• [WORK INSTRUCTION] Search the listing for the string "stays" and copy every line that contains it.

--- THE INPUT ---

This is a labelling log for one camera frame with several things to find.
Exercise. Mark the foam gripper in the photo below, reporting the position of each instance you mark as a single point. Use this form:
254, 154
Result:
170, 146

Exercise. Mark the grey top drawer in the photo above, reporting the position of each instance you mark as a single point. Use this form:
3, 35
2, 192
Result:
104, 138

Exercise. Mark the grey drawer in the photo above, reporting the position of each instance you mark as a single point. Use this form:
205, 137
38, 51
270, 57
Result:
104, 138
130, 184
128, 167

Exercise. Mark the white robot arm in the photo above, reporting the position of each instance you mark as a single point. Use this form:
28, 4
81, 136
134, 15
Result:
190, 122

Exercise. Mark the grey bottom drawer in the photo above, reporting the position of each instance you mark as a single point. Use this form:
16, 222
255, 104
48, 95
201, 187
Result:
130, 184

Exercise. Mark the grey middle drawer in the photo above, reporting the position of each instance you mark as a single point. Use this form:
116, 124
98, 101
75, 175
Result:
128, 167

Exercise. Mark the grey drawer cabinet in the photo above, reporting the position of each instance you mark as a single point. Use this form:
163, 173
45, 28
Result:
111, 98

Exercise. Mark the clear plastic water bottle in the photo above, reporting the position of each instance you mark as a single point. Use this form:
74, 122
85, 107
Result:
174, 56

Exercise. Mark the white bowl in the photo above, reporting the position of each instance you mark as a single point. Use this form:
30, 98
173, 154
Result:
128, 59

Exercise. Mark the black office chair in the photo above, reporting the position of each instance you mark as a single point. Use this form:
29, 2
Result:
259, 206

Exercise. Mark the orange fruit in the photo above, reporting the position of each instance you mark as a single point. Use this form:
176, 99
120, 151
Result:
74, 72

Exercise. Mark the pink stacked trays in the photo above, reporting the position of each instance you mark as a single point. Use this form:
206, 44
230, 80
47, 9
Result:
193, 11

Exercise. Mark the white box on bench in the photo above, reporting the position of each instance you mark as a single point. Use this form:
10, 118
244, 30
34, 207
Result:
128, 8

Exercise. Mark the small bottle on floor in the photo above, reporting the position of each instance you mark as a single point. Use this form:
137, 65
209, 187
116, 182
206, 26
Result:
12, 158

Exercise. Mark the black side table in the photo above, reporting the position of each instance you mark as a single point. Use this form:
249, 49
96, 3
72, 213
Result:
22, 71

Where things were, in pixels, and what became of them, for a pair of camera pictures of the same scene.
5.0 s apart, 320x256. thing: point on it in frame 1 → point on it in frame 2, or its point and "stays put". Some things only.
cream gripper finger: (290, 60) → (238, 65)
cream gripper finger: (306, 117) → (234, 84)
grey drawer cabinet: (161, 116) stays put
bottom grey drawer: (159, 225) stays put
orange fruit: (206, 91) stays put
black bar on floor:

---

• [RESULT FOR THIS EXERCISE]
5.0 s apart, 320x256. thing: point on it in frame 1 → point on it in frame 2, or its point and "stays put". Some things only.
grey drawer cabinet: (161, 116) stays put
bottom grey drawer: (159, 225) stays put
orange fruit: (206, 91) stays put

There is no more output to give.